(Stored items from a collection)
********************
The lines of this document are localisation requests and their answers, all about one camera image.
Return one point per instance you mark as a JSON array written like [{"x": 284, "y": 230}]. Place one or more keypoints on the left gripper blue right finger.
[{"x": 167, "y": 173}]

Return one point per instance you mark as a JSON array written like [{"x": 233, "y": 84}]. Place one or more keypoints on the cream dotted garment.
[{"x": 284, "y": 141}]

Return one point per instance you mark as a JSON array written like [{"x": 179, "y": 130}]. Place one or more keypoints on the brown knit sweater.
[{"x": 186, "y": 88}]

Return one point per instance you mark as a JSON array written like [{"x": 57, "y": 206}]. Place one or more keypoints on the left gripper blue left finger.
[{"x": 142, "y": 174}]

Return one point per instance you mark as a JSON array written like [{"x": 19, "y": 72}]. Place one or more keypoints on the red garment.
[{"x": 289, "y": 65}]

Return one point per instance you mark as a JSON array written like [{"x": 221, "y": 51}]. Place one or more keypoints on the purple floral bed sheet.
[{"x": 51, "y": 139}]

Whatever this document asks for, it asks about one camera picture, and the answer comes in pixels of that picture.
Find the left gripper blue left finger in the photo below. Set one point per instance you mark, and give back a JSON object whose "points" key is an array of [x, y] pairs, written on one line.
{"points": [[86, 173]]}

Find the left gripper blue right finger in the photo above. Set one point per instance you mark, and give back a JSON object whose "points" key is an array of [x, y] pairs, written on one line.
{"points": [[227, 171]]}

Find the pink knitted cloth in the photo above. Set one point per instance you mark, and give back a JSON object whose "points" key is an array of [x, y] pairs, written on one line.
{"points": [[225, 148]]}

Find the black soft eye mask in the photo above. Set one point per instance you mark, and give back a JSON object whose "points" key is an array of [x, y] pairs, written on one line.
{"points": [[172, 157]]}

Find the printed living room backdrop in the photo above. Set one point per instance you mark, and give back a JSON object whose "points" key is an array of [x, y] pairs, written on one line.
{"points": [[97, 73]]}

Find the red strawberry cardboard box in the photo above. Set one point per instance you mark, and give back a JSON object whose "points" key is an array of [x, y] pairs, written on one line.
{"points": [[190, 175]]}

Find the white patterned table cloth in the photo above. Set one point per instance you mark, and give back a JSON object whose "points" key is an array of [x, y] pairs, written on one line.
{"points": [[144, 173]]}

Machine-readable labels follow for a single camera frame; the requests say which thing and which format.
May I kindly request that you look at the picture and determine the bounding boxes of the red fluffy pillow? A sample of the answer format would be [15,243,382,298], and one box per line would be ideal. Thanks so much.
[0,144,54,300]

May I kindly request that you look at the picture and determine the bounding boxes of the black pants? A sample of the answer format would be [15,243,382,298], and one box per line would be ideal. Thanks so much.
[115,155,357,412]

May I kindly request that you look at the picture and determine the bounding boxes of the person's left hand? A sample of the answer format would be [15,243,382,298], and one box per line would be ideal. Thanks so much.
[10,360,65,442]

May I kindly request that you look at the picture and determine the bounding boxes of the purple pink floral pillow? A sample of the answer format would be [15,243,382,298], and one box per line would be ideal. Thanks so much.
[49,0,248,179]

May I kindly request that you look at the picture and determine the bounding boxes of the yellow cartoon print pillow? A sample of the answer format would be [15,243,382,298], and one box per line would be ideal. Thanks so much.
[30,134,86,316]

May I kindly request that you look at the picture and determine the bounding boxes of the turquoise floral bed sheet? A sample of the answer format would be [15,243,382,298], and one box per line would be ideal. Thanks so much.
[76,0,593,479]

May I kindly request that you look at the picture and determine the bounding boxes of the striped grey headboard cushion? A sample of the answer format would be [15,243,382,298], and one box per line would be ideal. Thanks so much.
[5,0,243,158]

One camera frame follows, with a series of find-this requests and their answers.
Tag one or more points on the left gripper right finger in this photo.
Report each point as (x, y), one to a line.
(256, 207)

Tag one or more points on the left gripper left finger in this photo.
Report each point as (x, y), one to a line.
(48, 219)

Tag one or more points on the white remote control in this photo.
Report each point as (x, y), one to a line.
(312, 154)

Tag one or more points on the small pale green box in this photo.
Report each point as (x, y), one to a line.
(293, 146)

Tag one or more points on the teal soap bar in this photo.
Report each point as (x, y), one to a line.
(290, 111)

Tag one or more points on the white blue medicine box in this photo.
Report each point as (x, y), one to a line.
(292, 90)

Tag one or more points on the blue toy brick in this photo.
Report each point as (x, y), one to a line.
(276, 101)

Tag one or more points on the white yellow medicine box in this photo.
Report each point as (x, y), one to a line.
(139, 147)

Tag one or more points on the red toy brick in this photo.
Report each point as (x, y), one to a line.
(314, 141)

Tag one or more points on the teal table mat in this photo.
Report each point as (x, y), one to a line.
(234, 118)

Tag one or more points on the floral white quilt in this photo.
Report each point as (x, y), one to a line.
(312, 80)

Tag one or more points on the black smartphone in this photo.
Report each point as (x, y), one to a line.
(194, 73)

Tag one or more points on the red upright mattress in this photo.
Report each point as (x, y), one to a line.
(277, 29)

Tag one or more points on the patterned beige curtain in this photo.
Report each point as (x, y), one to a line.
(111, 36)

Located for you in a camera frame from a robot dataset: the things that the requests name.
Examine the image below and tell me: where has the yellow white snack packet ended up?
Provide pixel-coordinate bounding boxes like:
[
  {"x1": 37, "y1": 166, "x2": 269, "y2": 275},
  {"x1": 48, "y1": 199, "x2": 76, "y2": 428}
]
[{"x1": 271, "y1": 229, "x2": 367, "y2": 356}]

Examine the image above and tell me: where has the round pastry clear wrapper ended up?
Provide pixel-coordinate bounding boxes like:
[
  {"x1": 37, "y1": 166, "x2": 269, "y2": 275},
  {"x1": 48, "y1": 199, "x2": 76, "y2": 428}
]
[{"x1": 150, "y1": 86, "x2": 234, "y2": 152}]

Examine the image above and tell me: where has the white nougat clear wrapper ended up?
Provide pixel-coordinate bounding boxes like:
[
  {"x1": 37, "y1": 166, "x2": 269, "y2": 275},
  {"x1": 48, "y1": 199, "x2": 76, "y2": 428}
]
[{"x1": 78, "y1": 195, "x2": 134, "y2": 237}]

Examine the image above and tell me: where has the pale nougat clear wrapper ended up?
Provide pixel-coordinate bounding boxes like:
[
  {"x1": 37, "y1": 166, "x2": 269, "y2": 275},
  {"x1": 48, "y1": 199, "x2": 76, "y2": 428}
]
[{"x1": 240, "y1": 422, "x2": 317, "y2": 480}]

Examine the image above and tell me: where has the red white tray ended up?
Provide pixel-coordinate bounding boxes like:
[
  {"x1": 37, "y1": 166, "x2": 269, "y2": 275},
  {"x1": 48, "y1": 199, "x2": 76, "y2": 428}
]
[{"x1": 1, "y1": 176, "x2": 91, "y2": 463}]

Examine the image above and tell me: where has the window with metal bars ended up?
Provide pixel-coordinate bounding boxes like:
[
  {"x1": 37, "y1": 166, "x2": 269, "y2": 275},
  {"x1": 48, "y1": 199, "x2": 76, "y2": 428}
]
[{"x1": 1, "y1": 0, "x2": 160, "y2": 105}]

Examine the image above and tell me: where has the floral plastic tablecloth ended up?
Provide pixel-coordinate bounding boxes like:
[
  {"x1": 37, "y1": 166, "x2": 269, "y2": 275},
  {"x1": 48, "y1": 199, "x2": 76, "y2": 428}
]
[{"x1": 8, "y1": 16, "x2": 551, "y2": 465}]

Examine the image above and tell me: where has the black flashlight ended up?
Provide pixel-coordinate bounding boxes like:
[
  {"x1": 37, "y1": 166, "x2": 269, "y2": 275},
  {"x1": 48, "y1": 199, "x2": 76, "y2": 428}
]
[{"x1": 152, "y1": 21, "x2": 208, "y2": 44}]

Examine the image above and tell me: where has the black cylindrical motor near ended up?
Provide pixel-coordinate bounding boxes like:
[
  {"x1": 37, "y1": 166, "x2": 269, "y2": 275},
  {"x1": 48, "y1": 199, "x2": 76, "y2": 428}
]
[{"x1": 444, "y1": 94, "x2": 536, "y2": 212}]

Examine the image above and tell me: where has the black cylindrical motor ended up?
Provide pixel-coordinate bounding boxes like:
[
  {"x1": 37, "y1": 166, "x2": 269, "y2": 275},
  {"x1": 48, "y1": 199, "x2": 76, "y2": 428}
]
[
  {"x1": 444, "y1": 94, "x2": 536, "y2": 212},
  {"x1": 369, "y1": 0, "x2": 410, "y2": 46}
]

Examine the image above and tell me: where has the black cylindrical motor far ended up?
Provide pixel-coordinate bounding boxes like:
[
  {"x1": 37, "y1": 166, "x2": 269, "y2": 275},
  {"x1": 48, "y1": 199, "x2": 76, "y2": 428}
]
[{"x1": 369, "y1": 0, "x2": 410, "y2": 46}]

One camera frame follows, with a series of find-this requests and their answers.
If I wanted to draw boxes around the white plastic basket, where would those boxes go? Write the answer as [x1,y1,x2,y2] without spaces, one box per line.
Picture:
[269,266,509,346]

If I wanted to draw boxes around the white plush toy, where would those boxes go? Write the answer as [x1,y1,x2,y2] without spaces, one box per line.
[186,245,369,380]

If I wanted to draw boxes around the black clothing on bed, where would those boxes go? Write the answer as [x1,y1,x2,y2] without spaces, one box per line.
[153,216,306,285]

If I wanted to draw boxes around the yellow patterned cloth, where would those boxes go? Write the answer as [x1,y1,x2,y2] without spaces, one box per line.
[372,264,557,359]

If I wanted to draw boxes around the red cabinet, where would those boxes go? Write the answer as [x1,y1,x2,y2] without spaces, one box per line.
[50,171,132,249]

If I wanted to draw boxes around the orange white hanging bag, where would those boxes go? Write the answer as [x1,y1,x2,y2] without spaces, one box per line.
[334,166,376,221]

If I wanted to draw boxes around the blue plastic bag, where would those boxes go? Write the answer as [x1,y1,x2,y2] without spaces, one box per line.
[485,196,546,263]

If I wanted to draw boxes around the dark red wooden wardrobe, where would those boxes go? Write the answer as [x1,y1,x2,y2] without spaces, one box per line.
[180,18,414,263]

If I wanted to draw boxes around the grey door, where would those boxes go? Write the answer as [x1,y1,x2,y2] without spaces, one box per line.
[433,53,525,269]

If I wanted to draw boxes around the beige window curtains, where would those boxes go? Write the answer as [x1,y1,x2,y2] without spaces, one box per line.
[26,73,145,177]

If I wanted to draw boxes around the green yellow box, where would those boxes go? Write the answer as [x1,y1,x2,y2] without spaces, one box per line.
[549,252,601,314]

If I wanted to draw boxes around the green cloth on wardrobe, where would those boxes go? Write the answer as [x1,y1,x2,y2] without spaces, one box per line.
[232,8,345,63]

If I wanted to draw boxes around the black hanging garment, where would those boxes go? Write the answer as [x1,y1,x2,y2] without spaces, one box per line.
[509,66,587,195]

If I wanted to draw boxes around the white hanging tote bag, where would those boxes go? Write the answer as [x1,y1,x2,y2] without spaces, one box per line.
********************
_THE TASK_. The lines holding the word "cylindrical" are the answer. Find them in the entries and copy them.

_SOLVED PROBLEM_.
Examine the image above and tell me: where has the black cylindrical motor near ended up?
Examine the image above and tell me: where has the black cylindrical motor ended up?
Examine the image above and tell me: where has the black cylindrical motor far ended up?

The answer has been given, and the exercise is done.